J’ai profité de cette lecture pour exhumer mon exemplaire de la Démocratie, hérité de je ne sais plus lequel de mes grands-pères, ainsi que Les étapes de la pensée sociologique d’Aron qui lui consacre un amusant chapitre, dans lequel il confesse son admiration pour cet auteur appelé à figurer parmi les pères de la sociologie, mais déplore son vocabulaire manquant de technicité et son style trop éloquent pour faire un honnête et ennuyeux sociologue.

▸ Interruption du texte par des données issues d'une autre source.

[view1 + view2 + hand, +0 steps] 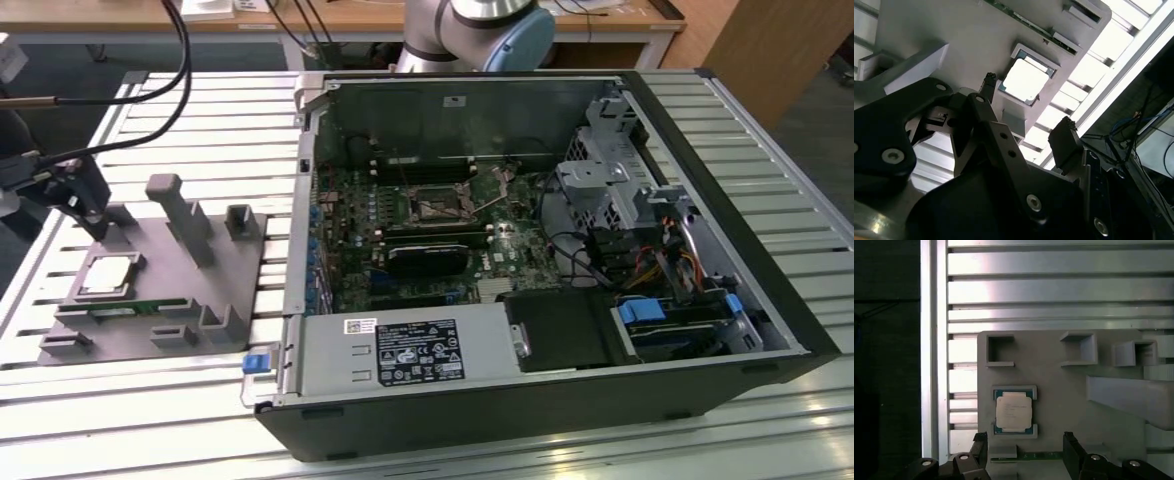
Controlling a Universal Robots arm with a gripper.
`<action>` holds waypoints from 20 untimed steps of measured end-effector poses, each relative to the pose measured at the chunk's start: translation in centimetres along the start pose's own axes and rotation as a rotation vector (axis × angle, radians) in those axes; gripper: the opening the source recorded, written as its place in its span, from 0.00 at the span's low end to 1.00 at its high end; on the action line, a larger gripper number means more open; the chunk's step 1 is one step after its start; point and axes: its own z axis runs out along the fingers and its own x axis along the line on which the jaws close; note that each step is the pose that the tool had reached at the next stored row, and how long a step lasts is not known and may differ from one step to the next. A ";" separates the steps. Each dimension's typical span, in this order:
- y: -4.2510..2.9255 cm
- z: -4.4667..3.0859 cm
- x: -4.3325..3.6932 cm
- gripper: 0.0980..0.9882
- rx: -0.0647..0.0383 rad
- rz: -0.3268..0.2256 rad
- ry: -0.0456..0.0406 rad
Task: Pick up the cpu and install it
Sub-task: 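Pick up the cpu and move it towards the insertion slot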
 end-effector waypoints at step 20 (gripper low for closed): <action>-0.22 3.59 0.11 0.68 0.000 -0.036 0.0140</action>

Aron met d’ailleurs en exergue de son chapitre une citation de L’Ancien Régime et la Révolution, également reprise par Manent, qui reste mystérieuse mais dont je présume que le sens se révèlera un jour : « Qui cherche dans la liberté autre chose qu’elle-même est fait pour servir. »

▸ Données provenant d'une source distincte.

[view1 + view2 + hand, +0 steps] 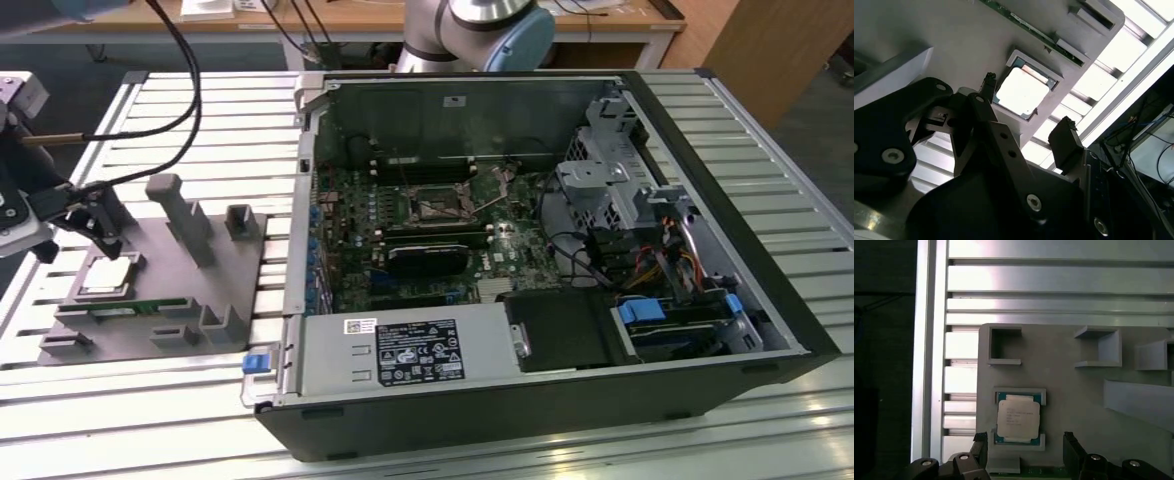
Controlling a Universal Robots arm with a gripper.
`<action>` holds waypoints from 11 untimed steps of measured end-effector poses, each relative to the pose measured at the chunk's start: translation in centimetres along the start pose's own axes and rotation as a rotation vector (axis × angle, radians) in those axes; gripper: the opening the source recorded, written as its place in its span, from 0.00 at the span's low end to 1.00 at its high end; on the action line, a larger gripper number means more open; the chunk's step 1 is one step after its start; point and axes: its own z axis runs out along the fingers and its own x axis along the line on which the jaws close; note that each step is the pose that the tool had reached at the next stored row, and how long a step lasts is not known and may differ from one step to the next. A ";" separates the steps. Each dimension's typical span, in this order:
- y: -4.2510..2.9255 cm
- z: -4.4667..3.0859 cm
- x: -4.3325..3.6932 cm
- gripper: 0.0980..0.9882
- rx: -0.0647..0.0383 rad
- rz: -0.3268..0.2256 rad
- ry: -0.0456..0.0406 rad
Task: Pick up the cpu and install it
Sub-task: 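Pick up the cpu and move it towards the insertion slot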
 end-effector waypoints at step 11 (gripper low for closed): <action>-0.07 1.87 0.31 0.68 0.000 0.000 0.0022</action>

Pour Tocqueville, la démocratie est davantage un état social, l’égalité des conditions (opposée à l’aristocratie), qu’un système politique, et c’est la résultante inéluctable de la passion des hommes pour l’égalité. C’est en ce sens que la Révolution française n’a fait qu’entériner un état de fait préexistant, la monarchie absolue ayant depuis un siècle et demi démonté pièce par pièce l’ancienne aristocratie féodale. Les progrès de l’égalité interdisent peu à peu aux individus d’exercer une influence sur les autres, chacun étant appelé disposer librement de soi-même. En cela l’égalité sépare les hommes, nivelle les ambitions et prépare l’avènement de la médiocrité universelle. Pour autant le système déploie de tels charmes de douceurs et correspond si bien à la nature originelle des hommes qu’il est hors de question de faire marche arrière une fois qu’on y a goûté. Au contraire la soif d’égalité semble augmenter avec l’égalisation des conditions. Il faut donc aimer la démocratie, mais avec modération, en gardant à l’esprit le caractère aliénant de l’égalité et en lui cherchant des contrepoids ou des échappatoires.

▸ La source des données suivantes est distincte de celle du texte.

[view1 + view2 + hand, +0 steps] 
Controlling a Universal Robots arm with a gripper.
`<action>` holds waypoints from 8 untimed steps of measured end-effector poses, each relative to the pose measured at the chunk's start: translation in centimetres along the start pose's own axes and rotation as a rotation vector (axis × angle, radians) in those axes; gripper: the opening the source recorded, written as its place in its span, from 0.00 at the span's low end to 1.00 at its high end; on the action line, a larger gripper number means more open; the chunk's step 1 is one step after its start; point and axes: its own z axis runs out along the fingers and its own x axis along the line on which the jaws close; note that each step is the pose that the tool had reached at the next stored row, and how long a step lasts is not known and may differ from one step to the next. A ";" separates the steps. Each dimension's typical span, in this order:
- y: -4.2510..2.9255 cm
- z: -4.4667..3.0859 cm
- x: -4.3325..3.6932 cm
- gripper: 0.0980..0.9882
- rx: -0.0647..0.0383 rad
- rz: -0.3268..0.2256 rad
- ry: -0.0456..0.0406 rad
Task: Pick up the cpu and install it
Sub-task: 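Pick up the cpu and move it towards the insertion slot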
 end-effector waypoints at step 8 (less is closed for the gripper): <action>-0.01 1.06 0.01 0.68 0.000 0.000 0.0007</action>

Pour Tocqueville, le facteur équilibrant de la démocratie américaine est la religion, point sur lequel Manent insiste longuement sans parvenir à l’expliciter. A bien des égards la défense de la religion par Tocqueville ressemble à un blocage personnel, la trahison de classe ultime à laquelle il ne peut se résoudre. Pour autant il est exact que la pratique religieuse et la place de la religion aux Etats-Unis, son lien intime avec la vie sociale et politique et son pouvoir exorbitant, ne laissent pas de surprendre. Il me paraît juste de dire qu’aux Etats-Unis démocratie et religion s’utilisent l’une l’autre et que les américains, sans forcément conserver la foi des puritains originels, sont attachés aux dogmes religieux pour leur utilité en termes de pouvoir social et de cohésion associative. Car le vrai contrepoids de l’individualisme tocquevillien est le lien associatif, librement consenti dans le cadre de la théorie de l’intérêt bien entendu.